11th President of Vietnam
- In office 5 April 2021 – 18 January 2023
- Prime Minister: Phạm Minh Chính
- Vice President: Võ Thị Ánh Xuân
- Preceded by: Nguyễn Phú Trọng
- Succeeded by: Võ Văn Thưởng

7th Prime Minister of Vietnam
- In office 7 April 2016 – 5 April 2021
- President: Trần Đại Quang Đặng Thị Ngọc Thịnh (acting) Nguyễn Phú Trọng
- Deputy: Trương Hòa Bình
- Preceded by: Nguyễn Tấn Dũng
- Succeeded by: Phạm Minh Chính

First Deputy Prime Minister of Vietnam
- In office 2 August 2011 – 7 April 2016
- Prime Minister: Nguyễn Tấn Dũng
- Preceded by: Nguyễn Sinh Hùng
- Succeeded by: Trương Hòa Bình

Member of the National Assembly
- In office June 2007 – 18 January 2023
- Constituency: Quảng Nam (2007–2016) Hải Phòng (2016–2021) Ho Chi Minh City (2021–2023)
- Majority: 96.65% (14th term)

Honorary President of the Vietnam Red Cross Society
- In office 30 August 2022 – 18 January 2023
- Preceded by: Nguyễn Phú Trọng
- Succeeded by: Võ Văn Thưởng

Minister of the Government Office
- In office 2 August 2007 – 3 August 2011
- Prime Minister: Nguyễn Tấn Dũng
- Preceded by: Đoàn Mạnh Giao
- Succeeded by: Vũ Đức Đam

Deputy Inspector-General of Vietnam
- In office March 2006 – May 2006
- Prime Minister: Nguyễn Tấn Dũng
- Chief: Quách Lê Thanh

Deputy Party Secretary of Quảng Nam
- In office 2001–2006
- Secretary: Vũ Ngọc Hoàng
- Succeeded by: Nguyễn Đức Hải

Personal details
- Born: 20 July 1954 (age 72) Quế Sơn, Quảng Nam, State of Vietnam (now Đà Nẵng, Vietnam)
- Party: Communist Party of Vietnam (1982–present)
- Spouse: Trần Thị Nguyệt Thu
- Children: 2
- Alma mater: National Economics University National Academy of Public Administration National University of Singapore

= Nguyễn Xuân Phúc =

President of Vietnam from 2021 to 2023

Nguyễn Xuân Phúc (/vi/; born 20 July 1954) is a Vietnamese former politician who served as the 11th president of Vietnam from 2021 until his resignation in 2023 amidst a series of corruption scandals. He also was the country's seventh prime minister from 2016 until 2021 and served as a member of the Politburo of the Communist Party of Vietnam for 3 terms from 2011 until his resignation in 2023.

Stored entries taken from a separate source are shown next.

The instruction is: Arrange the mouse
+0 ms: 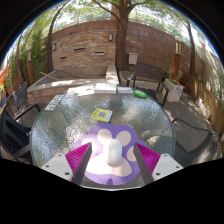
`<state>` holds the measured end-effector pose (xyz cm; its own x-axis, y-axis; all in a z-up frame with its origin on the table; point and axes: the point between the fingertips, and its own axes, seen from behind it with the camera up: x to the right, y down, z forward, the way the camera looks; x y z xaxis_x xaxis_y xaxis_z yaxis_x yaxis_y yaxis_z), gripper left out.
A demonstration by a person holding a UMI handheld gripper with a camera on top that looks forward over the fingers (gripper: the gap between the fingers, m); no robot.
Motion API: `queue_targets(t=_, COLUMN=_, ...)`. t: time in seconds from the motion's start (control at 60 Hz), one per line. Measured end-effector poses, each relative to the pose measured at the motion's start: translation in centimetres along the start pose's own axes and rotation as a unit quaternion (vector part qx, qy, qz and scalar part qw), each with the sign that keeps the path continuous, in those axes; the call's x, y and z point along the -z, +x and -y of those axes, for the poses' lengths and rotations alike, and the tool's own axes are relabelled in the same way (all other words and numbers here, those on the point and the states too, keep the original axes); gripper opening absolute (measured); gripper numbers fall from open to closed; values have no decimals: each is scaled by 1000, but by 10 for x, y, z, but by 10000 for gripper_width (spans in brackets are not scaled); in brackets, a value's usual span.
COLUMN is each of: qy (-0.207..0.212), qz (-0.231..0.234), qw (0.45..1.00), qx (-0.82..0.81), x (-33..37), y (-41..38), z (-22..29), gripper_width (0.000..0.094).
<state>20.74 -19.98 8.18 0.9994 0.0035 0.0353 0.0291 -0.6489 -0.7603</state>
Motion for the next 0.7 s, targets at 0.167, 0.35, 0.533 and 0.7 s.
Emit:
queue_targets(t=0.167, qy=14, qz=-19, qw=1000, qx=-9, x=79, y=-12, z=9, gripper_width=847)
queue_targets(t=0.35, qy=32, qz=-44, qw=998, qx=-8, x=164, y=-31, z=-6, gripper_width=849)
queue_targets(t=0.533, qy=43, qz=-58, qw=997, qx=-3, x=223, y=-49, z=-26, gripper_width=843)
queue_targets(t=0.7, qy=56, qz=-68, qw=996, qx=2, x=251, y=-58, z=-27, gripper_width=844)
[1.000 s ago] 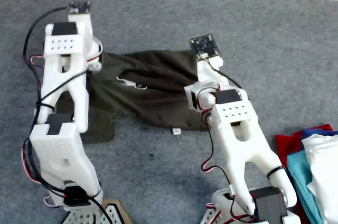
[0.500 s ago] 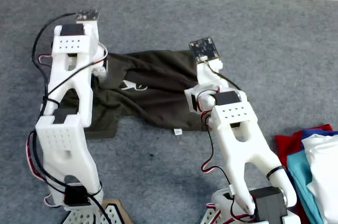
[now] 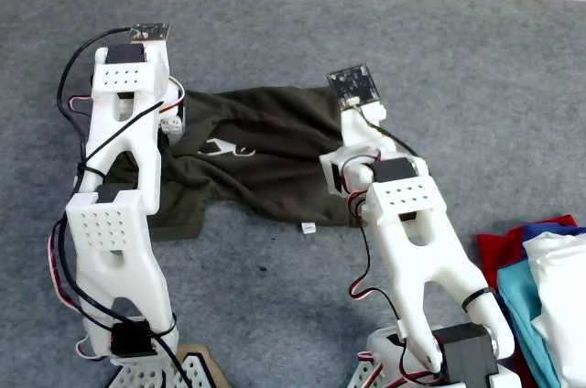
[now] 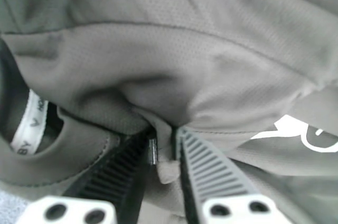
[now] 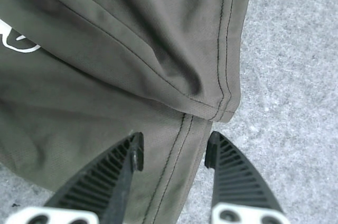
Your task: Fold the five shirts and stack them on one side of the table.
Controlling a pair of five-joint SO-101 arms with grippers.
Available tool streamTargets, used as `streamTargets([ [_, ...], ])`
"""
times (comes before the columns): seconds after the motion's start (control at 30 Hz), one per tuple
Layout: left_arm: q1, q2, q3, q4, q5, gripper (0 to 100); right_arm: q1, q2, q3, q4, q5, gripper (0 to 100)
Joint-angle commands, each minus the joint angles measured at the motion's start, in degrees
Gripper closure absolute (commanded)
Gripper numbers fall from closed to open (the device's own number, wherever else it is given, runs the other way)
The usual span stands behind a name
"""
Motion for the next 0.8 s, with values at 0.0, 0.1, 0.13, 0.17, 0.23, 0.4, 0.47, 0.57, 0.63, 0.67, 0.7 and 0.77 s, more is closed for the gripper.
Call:
streamTargets([
  [0.0,-0.3,-0.6,-4.6,0.3,-0.6,100,-0.2,-0.2,-0.2,-0.7,-0.4,80.0],
  [0.1,-0.3,-0.6,-7.1,0.5,-0.5,99,-0.2,-0.2,-0.1,-0.7,-0.4,80.0],
  [0.13,-0.3,-0.7,-7.7,0.5,-0.5,99,-0.2,-0.2,-0.1,-0.7,-0.4,80.0],
  [0.17,-0.2,-0.7,-8.3,0.5,-0.5,99,-0.2,-0.2,-0.1,-0.7,-0.4,80.0],
  [0.23,-0.2,-0.8,-9.4,0.6,-0.5,99,-0.2,-0.2,-0.1,-0.7,-0.4,80.0],
  [0.4,0.5,-0.5,-11.1,2.6,-0.4,95,-0.2,-0.4,-0.1,-0.7,-0.4,80.0],
  [0.47,0.9,-0.4,-10.9,3.4,-0.4,89,-0.2,-0.5,-0.1,-0.7,-0.4,80.0],
  [0.57,1.3,-0.3,-10.8,3.9,-0.4,82,-0.2,-0.6,-0.1,-0.7,-0.4,80.0],
  [0.63,1.4,-0.3,-10.3,3.6,-0.5,82,-0.2,-0.6,-0.1,-0.7,-0.4,80.0],
  [0.67,1.4,-0.3,-10.3,3.5,-0.5,83,-0.2,-0.6,-0.1,-0.7,-0.4,80.0],
  [0.7,1.4,-0.3,-10.3,3.4,-0.5,84,-0.2,-0.6,-0.1,-0.7,-0.4,80.0],
  [0.77,1.4,-0.3,-10.3,3.4,-0.5,87,-0.2,-0.6,-0.1,-0.7,-0.4,80.0],
])
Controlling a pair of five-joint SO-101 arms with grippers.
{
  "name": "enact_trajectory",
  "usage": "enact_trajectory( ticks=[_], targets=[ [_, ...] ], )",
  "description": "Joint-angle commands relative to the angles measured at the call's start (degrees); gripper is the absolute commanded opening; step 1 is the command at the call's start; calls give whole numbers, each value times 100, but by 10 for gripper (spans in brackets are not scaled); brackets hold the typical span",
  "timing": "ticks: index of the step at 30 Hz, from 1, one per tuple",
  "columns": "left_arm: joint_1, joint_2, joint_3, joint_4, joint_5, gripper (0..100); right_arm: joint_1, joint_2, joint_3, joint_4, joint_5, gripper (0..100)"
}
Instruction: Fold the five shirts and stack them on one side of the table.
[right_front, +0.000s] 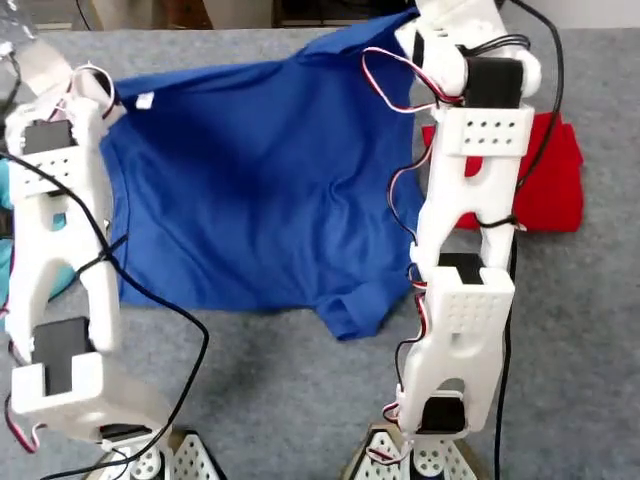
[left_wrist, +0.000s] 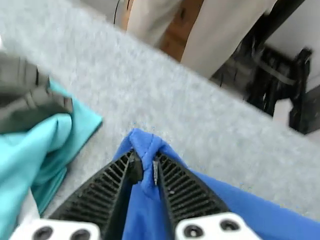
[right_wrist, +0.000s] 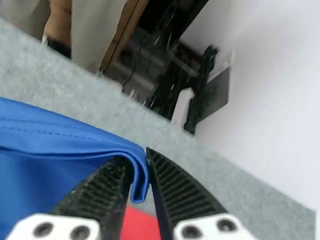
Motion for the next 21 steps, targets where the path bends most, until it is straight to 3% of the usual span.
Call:
enact_trajectory(
  ticks=[1, 6, 21],
  targets=[
    [-167, -629, -387, -167, 53, 19, 268, -198, -734, -325, -360, 1],
    [-237, -1886, -668, 457, 53, 19, 330, -655, -1815, 53, -422, 1],
    [-273, -5481, -703, 1758, 9, 20, 365, -3424, -1727, 167, -448, 1]
  ],
)
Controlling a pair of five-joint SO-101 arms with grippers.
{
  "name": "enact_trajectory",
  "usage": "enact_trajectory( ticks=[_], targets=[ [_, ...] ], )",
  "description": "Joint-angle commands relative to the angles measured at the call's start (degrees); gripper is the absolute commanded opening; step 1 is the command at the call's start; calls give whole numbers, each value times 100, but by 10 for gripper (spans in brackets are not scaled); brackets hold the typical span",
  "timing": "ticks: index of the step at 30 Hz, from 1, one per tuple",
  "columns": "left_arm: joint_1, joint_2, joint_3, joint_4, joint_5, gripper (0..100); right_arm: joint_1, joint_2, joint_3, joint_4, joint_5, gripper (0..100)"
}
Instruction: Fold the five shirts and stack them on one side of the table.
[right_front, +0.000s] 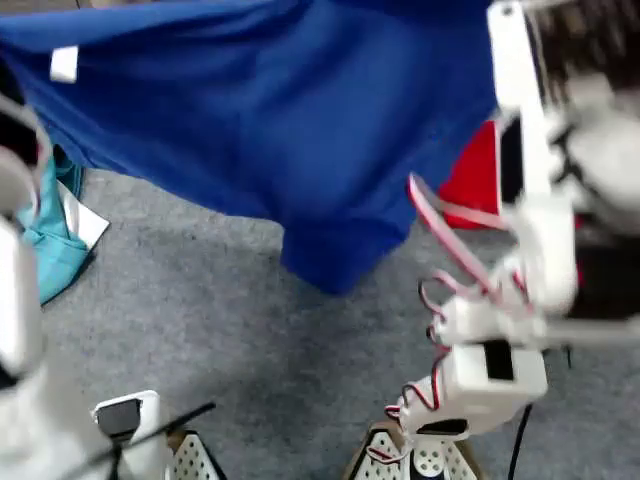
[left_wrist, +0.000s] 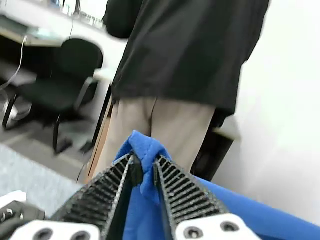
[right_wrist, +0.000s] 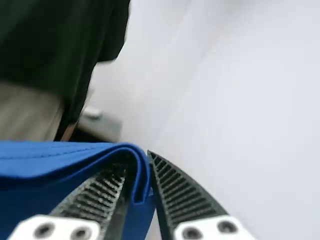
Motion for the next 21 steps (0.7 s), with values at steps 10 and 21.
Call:
enact_trajectory(
  ticks=[10, 21],
  targets=[
    [-62, -2246, -237, 615, -387, 19, 119, -1622, -92, 26, -18, 1],
    [-18, -3073, -211, 1134, -519, 19, 119, -2167, -75, -378, 237, 1]
  ],
)
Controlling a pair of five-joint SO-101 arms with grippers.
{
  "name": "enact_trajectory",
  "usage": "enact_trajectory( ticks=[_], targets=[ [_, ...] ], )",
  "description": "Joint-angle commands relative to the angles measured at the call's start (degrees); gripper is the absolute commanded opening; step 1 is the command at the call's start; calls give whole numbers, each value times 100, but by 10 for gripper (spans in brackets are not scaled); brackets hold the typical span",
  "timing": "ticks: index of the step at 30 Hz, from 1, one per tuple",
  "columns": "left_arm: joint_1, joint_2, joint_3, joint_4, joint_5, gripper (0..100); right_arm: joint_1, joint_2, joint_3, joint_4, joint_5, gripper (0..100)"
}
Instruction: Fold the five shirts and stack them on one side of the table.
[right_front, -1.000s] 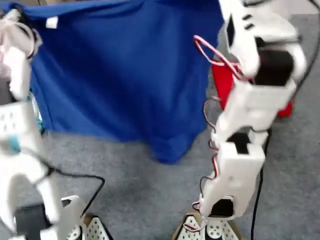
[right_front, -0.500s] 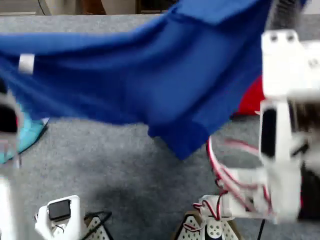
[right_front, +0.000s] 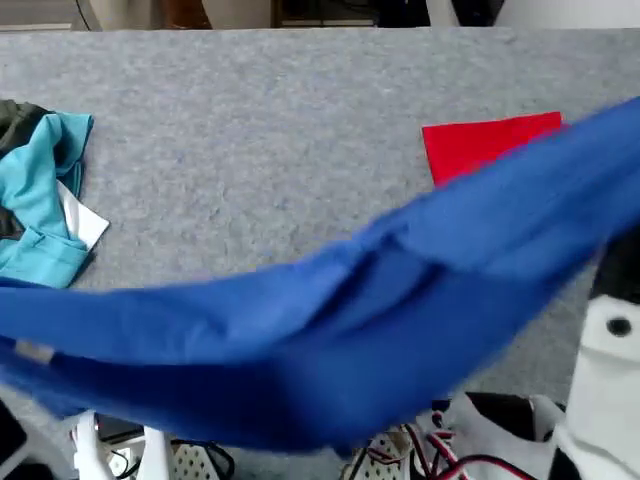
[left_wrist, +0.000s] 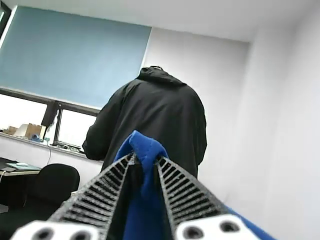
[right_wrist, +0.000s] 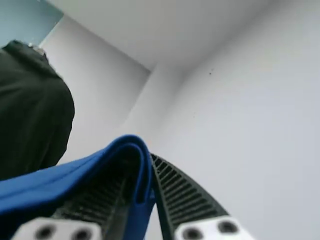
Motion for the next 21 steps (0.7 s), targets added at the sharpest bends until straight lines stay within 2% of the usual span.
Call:
enact_trajectory(
  ticks=[1, 6, 10, 12, 15, 21],
  targets=[
    [-9, -13, -44, 308, -35, 19, 84, 75, 75, -132, 79, 1],
    [-9, -13, 273, 721, -44, 19, 48, 347, 760, -132, 35, 1],
    [-44, -13, 1389, 519, -44, 19, 31, 760, 1780, -352, 26, 1],
    [-44, -13, 2224, 114, -35, 19, 31, 1051, 2299, -624, 26, 1],
    [-44, -4, 3824, -1143, -9, 19, -136, 1552, 3020, -1257, 26, 1],
    [-18, 92, 7059, -5116, -53, 20, -629, 2580, 3943, -2382, 70, 1]
  ],
)
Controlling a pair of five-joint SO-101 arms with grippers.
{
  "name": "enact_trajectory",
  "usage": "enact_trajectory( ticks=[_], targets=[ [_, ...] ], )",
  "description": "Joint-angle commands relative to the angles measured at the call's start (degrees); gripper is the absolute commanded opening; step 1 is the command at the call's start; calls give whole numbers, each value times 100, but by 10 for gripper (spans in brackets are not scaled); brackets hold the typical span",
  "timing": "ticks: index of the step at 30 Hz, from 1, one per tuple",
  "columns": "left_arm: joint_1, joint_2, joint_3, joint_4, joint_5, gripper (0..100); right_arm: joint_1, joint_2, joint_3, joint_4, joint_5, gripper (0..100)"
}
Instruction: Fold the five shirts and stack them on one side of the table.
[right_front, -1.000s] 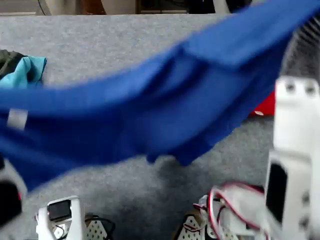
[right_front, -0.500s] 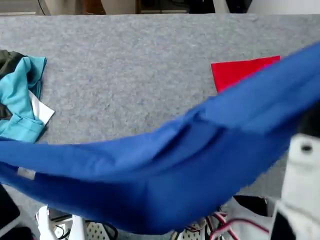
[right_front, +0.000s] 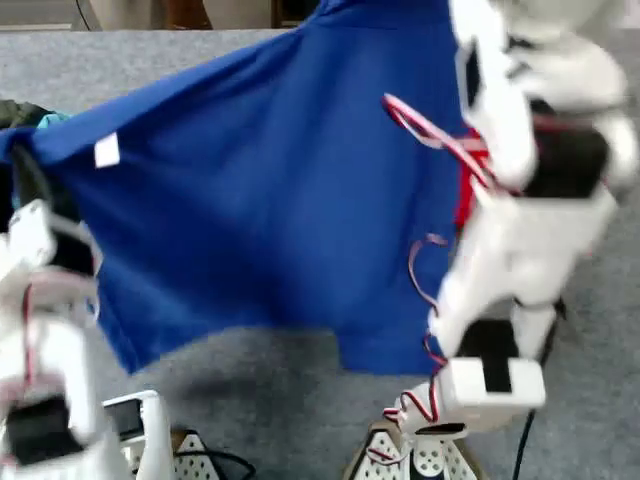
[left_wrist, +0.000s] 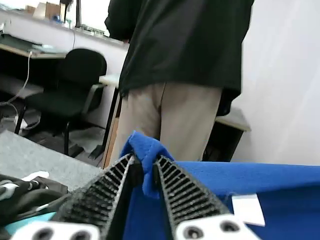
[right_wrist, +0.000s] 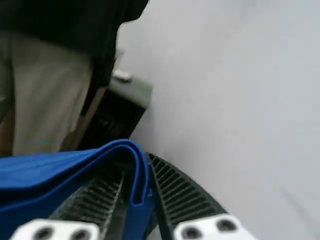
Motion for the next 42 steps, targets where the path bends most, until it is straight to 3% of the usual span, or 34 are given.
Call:
enact_trajectory(
  ticks=[1, 7, 13, 18, 22, 27, 30, 35, 42],
  targets=[
    [-9, 207, 1670, -2567, -44, 20, -259, 514, 356, -730, 70, 1],
    [0, 2141, 1257, -2936, -18, 22, -312, 1543, 330, -905, 26, 1],
    [123, 5349, -765, -3174, 0, 19, -286, 2018, 154, -897, 26, 1],
    [123, 6976, -2136, -2989, -18, 19, -189, 2053, 145, -527, 26, 1],
    [132, 6862, -2286, -1749, -26, 19, -92, 1974, -4, 316, 88, 1],
    [132, 6044, -1996, 316, -44, 19, -75, 1789, -312, 2136, 1160, 1],
    [176, 5420, -1556, 1055, -176, 19, -66, 1692, -514, 3165, 1626, 1],
    [554, 4251, -202, 1363, -818, 19, -75, 1508, -857, 4369, 1811, 1],
    [510, 3011, 914, 1301, -879, 19, 189, 224, 848, 4352, 1978, 1]
  ],
)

Phúc became a member of the Communist Party of Vietnam in November 1983. He studied economic management at the Hanoi National Economic University between 1973 and 1978, after which he studied administrative management at the Vietnam National Administrative Academy. From 1978 to 1993, Phúc worked initially as a civil servant, before rising to become the deputy head of Quảng Nam-Đà Nẵng's People's Committee. Phúc then served in various government roles before becoming deputy prime minister and joining the Politburo for the first time in 2011 after the 11th Party Congress. On 5 April 2016, Phúc became prime minister after being chosen by President Trần Đại Quang to form a government. His tenure as prime minister oversaw a period of record economic growth and directed the country's response to the COVID-19 pandemic.

On 5 April 2021, Nguyen Xuan Phúc became the 11th President of Vietnam. As President, Phúc was the second highest official in Vietnam behind Nguyễn Phú Trọng, the General Secretary of the Communist Party, and was ranked 2nd in the Party's 13th Politburo. Phúc was also a full member of the National Assembly, serving in its 11th, 12th, 13th and 14th terms. His tenure has left a unique diplomatic mark such as successfully convincing major countries to share COVID vaccines in 2021 and improving diplomatic relations with South Korea in 2022. On 18 January 2023, at the 3rd Extraordinary Session, the National Assembly of Vietnam voted to dismiss him and relieved Phúc of his duties as a delegate to the 15th National Assembly. Previously, on 17 January 2023, the Central Committee of the Communist Party of Vietnam approved Phúc's resignation from his positions according to his personal wishes. The reason for his resignation is said to be his subordinates' involvement in notable corruption scandals.

==Early life==
Phúc was born on 20 July 1954, in the commune of Quế Phú, district of Quế Sơn, Quảng Nam Province, in what was then the State of Vietnam. He took economic management at Hanoi National Economic University from 1973 to 1978. He was accepted to join the Communist Party of Vietnam on 12 May 1982, officially becoming a member of this party on 12 November 1983.
From 1978 to 1979 he was among personnel at the Quảng Nam-Đà Nẵng Economic Board. From 1980 to 1993: Phúc was an employee, then deputy, rising to Chief of Office of the Quảng Nam – Đà Nẵng People's Committee. He studied administrative management at the Vietnam National Administrative Academy.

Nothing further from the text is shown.